E é essa obra que me parece trazer uma das chaves para compreender o suplício do menino Rhuan, por isso tomo a liberdade de, em honra e memória desse inocente, falar um pouco a respeito do assunto.
Quero me ater ao momento do julgamento de João Grilo, do Padre, do Bispo, do Cangaceiro e de toda gente que se encontrava diante de Jesus, nominado Manuel na peça, tendo o Diabo, chamado de Encourado, por acusador.
Quase findando o julgamento, com a perspectiva dos personagens serem condenados ao inferno, diante de uma balbúrdia causada por João diz o Diabo:
ENCOURADO
A confusão já começa. Apelo para a justiça.
JOÃO GRILO
E eu para a misericórdia.
Nessa de Justiça e Misericórdia, diz Manuel:
MANUEL
Com quem você vai se pegar, João? Com algum santo?
JOÃO GRILO
O senhor não repare não, mas de besta eu só tenho a cara. Meu trunfo é maior do que qualquer santo.
MANUEL
Quem é?
JOÃO GRILO
A mãe da justiça.
ENCOURADO, rindo
Ah, a mãe da justiça! Quem é essa?
MANUEL
Não ria, porque ela existe.
BISPO
E quem é?
MANUEL
A misericórdia
Diz Manuel que a mãe da Justiça é a Misericórdia, e vai João fazer o chamado daquela pessoa que ele acreditava que salvaria a todos do submundo.
JOÃO GRILO
Ah isso é comigo. Vou fazer um chamado especial,
em verso. Garanto que ela vem, querem ver?
(Recitando).
Valha-me Nossa Senhora,
Mãe de Deus de Nazaré!
A vaca mansa dá leite,
A braba dá quando quer.
A mansa dá sossegada,
A braba levanta o pé.
Já fui barco, fui navio,
Mas hoje sou escaler.
Já fui menino, fui homem,
Só me falta ser mulher.
Já fui barco, fui navio,
Mas hoje sou escaler.
Já fui menino, fui homem,
Só me falta ser mulher.
Valha-me Nossa Senhora,
Mãe de Deus de Nazaré
Durante o verso, o Encourado diz a João que ele está agindo de forma desrespeitosa, no que ele responde, recordando aqui a dupla imagem da mãe: aquela mãe pobre e sofrida que o criou e ninava para dormir e a mãe de Jesus:
JOÃO GRILO
Falta de respeito nada, rapaz! Isso é o versinho de Canário Pardo que minha mãe cantava para eu dormir. Isso tem nada de falta de respeito!

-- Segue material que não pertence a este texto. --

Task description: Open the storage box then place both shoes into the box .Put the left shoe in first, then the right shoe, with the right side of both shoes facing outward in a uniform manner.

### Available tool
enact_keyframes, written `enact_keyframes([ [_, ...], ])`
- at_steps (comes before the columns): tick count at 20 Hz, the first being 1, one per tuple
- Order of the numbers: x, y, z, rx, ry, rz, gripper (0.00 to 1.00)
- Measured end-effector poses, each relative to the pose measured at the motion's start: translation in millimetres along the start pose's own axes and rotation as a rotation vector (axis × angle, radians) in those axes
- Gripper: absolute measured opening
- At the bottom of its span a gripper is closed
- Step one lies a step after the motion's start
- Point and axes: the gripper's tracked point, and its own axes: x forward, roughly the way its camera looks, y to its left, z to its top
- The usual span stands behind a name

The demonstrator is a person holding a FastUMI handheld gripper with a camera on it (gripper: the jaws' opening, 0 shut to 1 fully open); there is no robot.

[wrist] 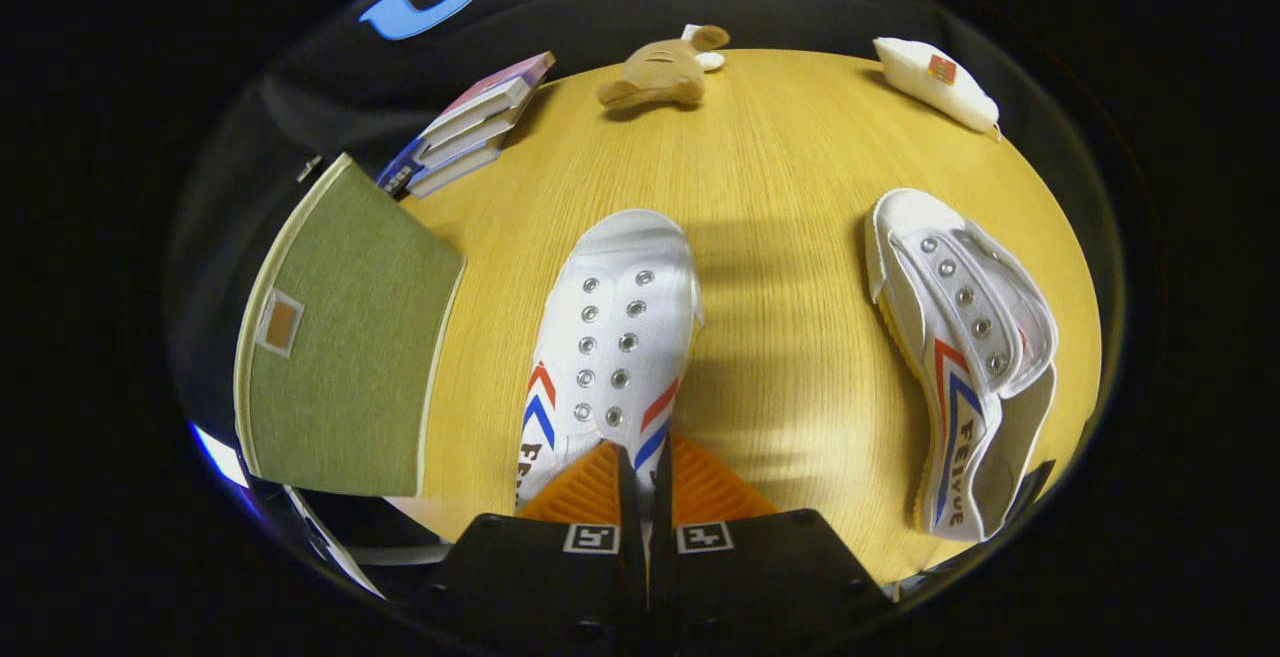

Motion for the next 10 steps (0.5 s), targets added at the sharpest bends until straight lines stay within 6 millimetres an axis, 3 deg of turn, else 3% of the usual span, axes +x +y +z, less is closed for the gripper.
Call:
enact_keyframes([
  [5,-11.9,12.4,5.9,-0.021,-0.059,-0.021,0.05],
  [10,-55.0,34.0,37.6,0.033,-0.139,0.005,0.06],
])
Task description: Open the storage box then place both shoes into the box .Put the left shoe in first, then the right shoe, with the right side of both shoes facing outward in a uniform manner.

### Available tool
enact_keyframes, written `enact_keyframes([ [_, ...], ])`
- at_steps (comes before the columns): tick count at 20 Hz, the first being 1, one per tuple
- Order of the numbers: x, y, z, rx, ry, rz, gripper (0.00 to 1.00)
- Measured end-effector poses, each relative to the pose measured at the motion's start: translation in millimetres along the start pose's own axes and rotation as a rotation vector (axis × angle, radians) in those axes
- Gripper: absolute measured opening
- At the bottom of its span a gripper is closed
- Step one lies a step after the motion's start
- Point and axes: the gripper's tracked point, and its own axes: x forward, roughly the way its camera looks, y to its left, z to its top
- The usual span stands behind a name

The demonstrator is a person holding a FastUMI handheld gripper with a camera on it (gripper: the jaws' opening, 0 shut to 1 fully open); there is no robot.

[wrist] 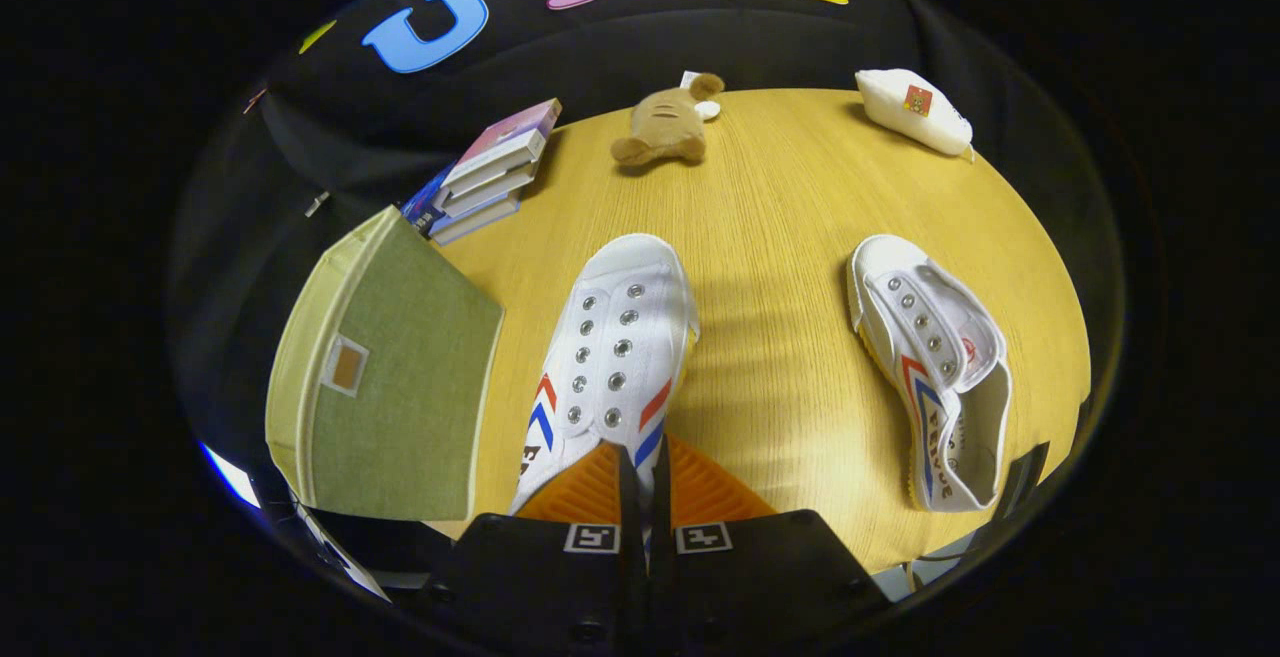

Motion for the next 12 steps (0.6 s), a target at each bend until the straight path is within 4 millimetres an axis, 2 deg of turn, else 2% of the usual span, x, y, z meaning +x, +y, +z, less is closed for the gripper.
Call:
enact_keyframes([
  [4,-60.4,34.5,49.1,-0.005,-0.088,0.030,0.06],
  [7,-94.6,77.1,78.6,0.013,-0.124,0.080,0.05],
  [9,-105.3,113.0,91.8,0.019,-0.124,0.130,0.06],
  [12,-105.3,168.1,98.3,0.010,-0.126,0.187,0.05],
])
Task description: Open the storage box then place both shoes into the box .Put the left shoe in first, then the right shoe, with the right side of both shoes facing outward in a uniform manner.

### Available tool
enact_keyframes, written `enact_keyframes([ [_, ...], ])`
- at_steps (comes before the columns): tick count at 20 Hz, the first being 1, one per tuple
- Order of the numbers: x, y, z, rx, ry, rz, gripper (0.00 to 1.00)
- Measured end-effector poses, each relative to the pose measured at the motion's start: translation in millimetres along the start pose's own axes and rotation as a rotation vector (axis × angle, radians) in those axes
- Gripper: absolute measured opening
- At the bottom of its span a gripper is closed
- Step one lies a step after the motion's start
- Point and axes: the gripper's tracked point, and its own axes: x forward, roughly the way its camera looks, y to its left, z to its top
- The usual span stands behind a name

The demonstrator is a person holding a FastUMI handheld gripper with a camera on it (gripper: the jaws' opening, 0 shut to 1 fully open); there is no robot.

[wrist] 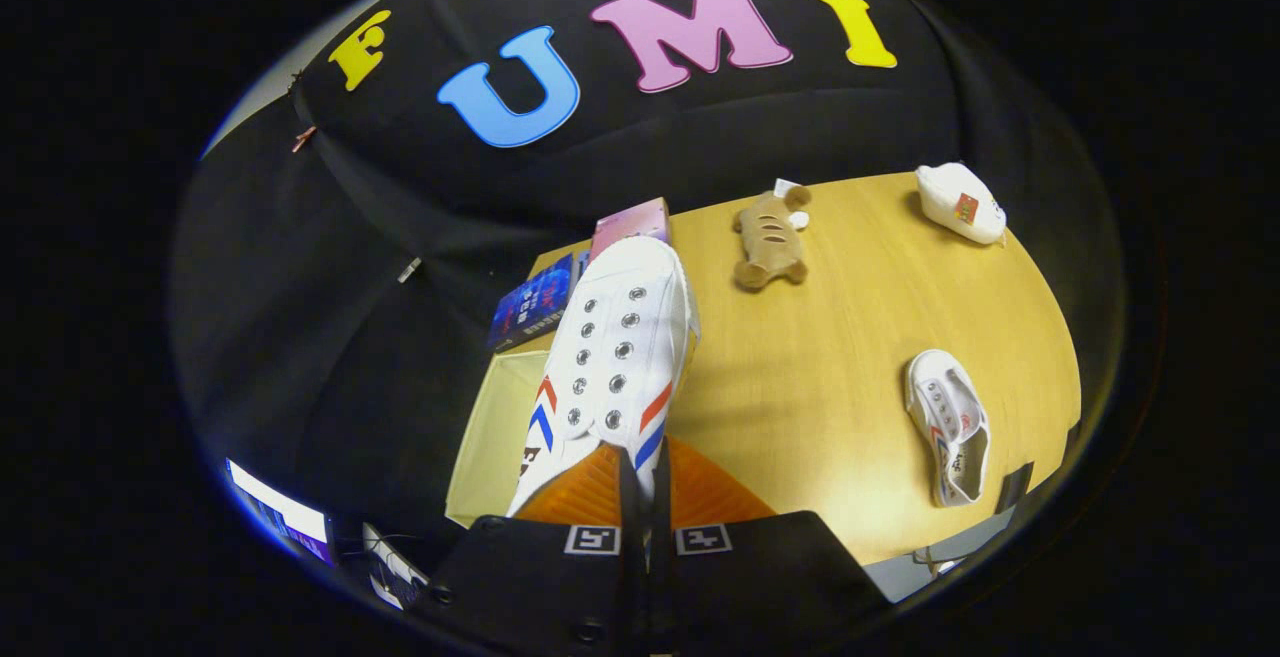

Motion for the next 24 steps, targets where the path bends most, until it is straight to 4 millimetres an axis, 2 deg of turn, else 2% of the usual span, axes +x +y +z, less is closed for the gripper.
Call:
enact_keyframes([
  [5,44.4,72.7,-27.5,-0.010,0.054,0.058,0.05],
  [7,64.8,93.2,-40.6,-0.011,0.075,0.053,0.05],
  [9,86.8,104.9,-54.8,-0.011,0.100,0.041,0.06],
  [12,112.0,115.4,-74.9,-0.002,0.137,0.021,0.05],
  [16,135.6,113.8,-96.0,0.010,0.161,-0.031,0.06],
  [20,148.9,117.3,-103.3,-0.012,0.164,-0.049,0.05],
  [22,152.5,117.5,-115.8,-0.016,0.208,-0.049,0.08],
  [23,152.3,121.2,-122.7,-0.021,0.224,-0.043,0.17],
  [24,151.8,127.0,-129.0,-0.037,0.241,-0.015,0.20],
])
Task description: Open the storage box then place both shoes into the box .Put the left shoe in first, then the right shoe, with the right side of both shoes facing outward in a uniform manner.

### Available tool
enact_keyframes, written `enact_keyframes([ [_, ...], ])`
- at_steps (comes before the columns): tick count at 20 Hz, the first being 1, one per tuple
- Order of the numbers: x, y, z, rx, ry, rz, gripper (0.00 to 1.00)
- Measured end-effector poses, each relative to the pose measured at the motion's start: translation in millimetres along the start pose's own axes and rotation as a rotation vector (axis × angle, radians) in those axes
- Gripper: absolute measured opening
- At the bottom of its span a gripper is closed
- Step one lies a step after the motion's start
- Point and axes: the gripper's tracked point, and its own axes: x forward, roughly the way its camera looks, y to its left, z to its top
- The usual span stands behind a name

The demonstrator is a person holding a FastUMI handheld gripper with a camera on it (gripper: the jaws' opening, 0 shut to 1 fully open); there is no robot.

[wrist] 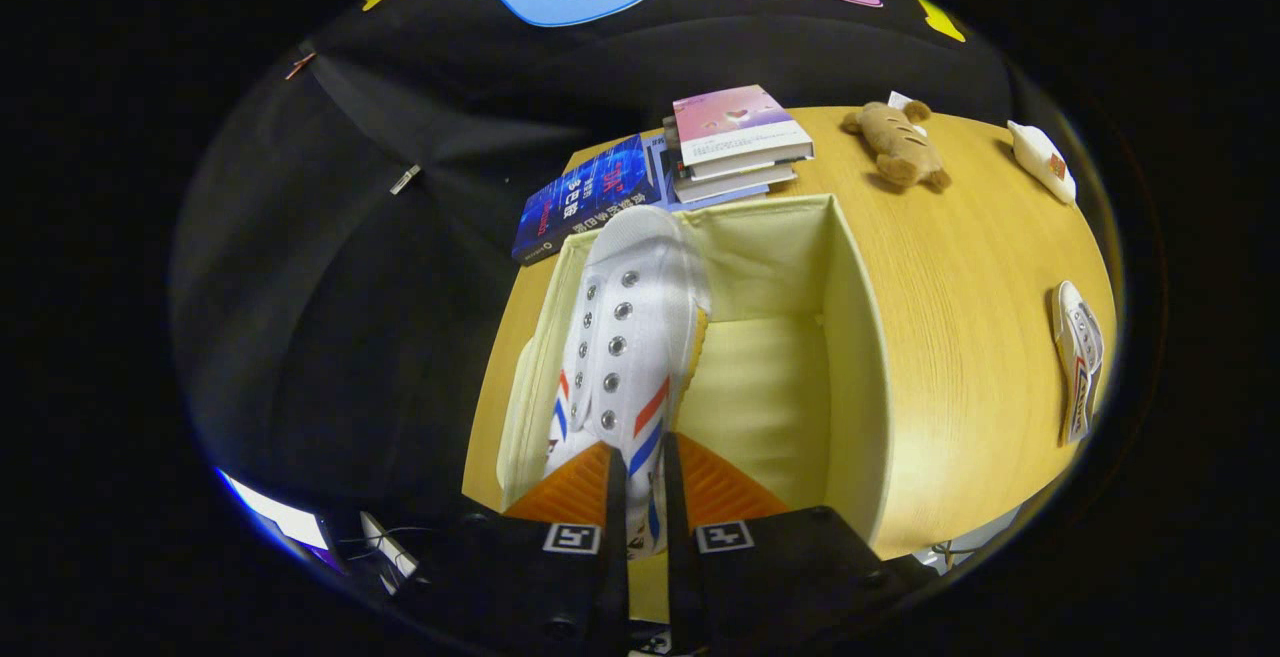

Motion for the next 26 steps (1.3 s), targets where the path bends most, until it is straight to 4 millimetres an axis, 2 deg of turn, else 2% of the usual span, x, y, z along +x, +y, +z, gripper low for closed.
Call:
enact_keyframes([
  [1,-1.4,9.1,-3.5,-0.011,0.000,0.032,0.35],
  [2,-5.0,19.5,-3.9,-0.023,-0.002,0.065,0.57],
  [4,-11.7,28.0,2.0,-0.069,-0.026,0.088,1.00],
  [8,-54.7,-1.1,26.8,-0.209,-0.139,0.061,0.99],
  [11,-93.7,-40.6,36.3,-0.253,-0.208,0.041,0.99],
  [13,-122.3,-79.7,44.8,-0.267,-0.254,0.013,0.99],
  [15,-148.6,-128.3,54.1,-0.278,-0.294,-0.033,0.99],
  [18,-175.5,-223.5,60.0,-0.305,-0.309,-0.152,0.99],
  [20,-187.7,-289.6,55.0,-0.292,-0.290,-0.223,0.99],
  [22,-194.4,-344.3,45.7,-0.264,-0.253,-0.269,0.99],
  [26,-198.3,-435.4,23.6,-0.255,-0.182,-0.333,0.99],
])
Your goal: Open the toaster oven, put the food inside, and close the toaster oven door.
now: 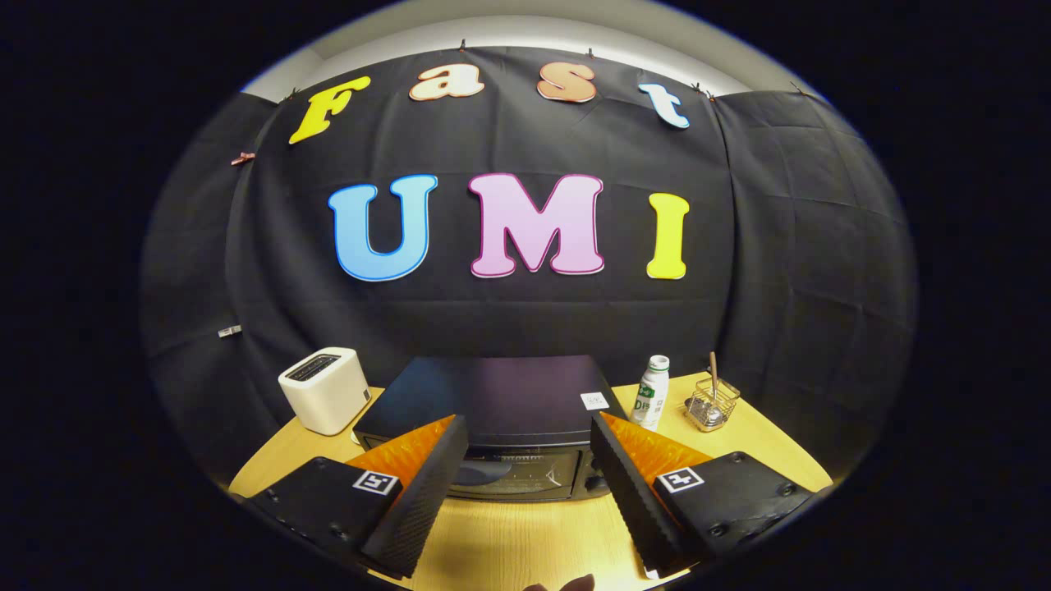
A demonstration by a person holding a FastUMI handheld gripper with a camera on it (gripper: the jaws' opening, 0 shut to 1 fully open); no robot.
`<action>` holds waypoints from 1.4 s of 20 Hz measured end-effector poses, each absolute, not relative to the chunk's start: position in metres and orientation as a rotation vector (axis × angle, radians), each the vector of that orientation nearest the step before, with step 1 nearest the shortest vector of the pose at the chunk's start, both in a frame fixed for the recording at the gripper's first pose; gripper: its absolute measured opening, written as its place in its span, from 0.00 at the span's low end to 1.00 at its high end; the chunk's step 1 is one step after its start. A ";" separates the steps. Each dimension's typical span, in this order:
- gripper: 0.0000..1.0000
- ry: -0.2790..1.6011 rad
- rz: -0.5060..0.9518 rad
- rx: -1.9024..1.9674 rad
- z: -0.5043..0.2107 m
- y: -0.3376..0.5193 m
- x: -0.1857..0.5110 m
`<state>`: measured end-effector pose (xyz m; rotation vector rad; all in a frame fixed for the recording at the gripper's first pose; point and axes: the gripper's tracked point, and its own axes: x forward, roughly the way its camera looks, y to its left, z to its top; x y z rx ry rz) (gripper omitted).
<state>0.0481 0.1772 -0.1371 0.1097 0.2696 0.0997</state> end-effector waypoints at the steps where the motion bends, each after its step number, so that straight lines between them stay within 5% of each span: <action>1: 0.98 0.285 0.100 0.111 -0.147 0.183 0.050; 12: 0.98 0.487 0.100 0.147 -0.240 0.227 0.076; 28: 0.99 0.420 0.091 0.025 -0.215 0.263 0.093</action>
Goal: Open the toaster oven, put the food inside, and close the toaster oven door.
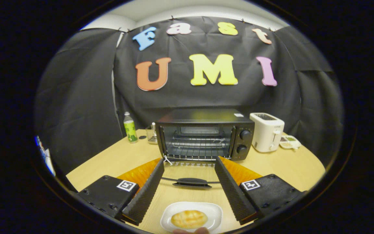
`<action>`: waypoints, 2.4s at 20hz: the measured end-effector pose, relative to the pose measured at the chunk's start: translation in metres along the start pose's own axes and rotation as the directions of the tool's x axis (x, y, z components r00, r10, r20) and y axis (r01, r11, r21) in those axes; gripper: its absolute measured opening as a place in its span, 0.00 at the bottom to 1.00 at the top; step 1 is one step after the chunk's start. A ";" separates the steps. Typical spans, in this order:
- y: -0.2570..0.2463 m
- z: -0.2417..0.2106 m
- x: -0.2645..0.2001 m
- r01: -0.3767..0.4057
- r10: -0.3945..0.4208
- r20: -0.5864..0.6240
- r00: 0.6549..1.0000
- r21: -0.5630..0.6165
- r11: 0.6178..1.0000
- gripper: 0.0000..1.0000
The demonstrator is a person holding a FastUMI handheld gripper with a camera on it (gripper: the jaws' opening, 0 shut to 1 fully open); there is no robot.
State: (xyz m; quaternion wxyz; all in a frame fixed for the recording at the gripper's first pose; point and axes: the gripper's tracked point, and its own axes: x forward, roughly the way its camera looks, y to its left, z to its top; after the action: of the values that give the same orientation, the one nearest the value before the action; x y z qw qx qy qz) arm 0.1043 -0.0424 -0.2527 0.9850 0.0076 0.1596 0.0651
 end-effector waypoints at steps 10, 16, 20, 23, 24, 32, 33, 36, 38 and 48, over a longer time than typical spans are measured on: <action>0.034 -0.037 -0.082 -0.212 0.213 0.004 0.977 -0.098 0.972 1.00; 0.000 -0.097 -0.086 -0.178 0.171 -0.106 0.980 -0.069 0.982 1.00; -0.006 -0.135 -0.077 -0.181 0.168 -0.190 0.967 -0.057 0.982 1.00; -0.012 -0.166 -0.062 -0.167 0.142 -0.245 0.959 -0.084 0.982 1.00; -0.012 -0.176 -0.059 -0.166 0.137 -0.269 0.953 -0.086 0.982 1.00; -0.019 -0.205 -0.041 -0.152 0.148 -0.353 0.924 0.017 0.988 1.00; -0.020 -0.205 -0.041 -0.145 0.147 -0.351 0.925 0.031 0.989 0.94; -0.025 -0.201 -0.039 -0.130 0.146 -0.342 0.928 0.071 0.989 0.73; -0.031 -0.191 -0.040 -0.124 0.147 -0.313 0.938 0.092 0.988 0.63; -0.055 -0.105 -0.022 -0.122 0.177 -0.168 0.970 0.292 0.948 0.46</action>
State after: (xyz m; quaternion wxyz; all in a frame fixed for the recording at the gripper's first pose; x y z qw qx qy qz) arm 0.0574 -0.1001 -0.3471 0.9461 0.1526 0.2604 0.1172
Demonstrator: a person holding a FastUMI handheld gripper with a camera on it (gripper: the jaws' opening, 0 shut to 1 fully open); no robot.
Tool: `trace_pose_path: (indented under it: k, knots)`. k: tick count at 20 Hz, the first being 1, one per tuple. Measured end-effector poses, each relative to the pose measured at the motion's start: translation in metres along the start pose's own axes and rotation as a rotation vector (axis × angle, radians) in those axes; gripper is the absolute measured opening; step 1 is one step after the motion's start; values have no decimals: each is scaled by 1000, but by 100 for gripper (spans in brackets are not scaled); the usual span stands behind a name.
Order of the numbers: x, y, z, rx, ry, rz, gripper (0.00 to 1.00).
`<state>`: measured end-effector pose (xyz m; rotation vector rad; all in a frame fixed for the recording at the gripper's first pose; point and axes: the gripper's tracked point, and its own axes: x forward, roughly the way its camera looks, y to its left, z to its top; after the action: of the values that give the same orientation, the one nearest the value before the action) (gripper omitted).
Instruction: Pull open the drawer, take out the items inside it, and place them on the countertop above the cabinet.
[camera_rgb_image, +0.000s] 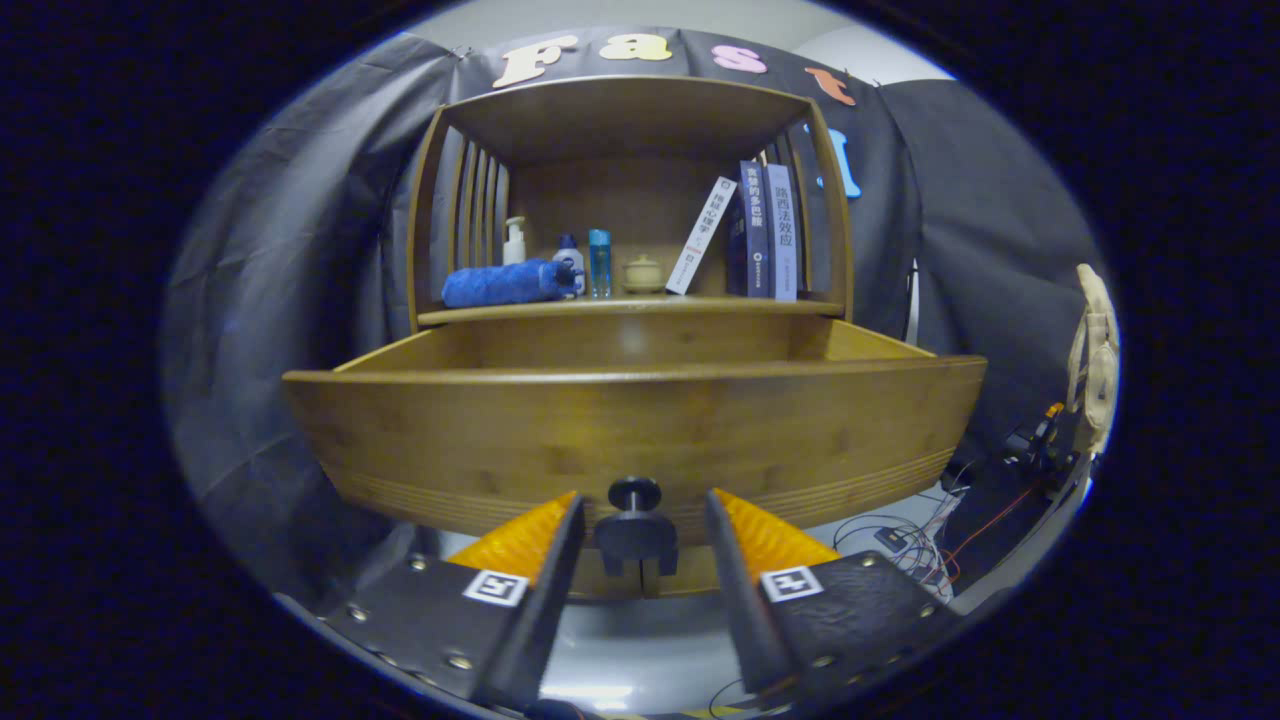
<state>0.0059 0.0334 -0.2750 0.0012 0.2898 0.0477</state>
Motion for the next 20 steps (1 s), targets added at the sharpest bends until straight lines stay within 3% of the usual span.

Com o chamado, é a figura da mãe compassiva que entra em cena, aquela que compreende, aquela que acolhe, aquela que defende, aquela que protege os seus filhos, no caso, a humanidade.
O Encourado insiste que João Grilo está desrespeitando a Compadecida, indagada, ela esclarece:
A COMPADECIDA
Não, João, por que eu iria me zangar? Aquele é o versinho que Canário Pardo escreveu para mim e que eu agradeço. Não deixa de ser uma oração, uma invocação. Tem umas graças, mas isso até a torna alegre e foi coisa de que eu sempre gostei. Quem gosta de tristeza é o diabo.
JOÃO GRILO
É porque esse camarada aí, tudo o que se diz ele enrasca a gente, dizendo que é falta de respeito.
A COMPADECIDA
É máscara dele, João. Como todo fariseu, o diabo é muito apegado às formas exteriores. É um fariseu consumado.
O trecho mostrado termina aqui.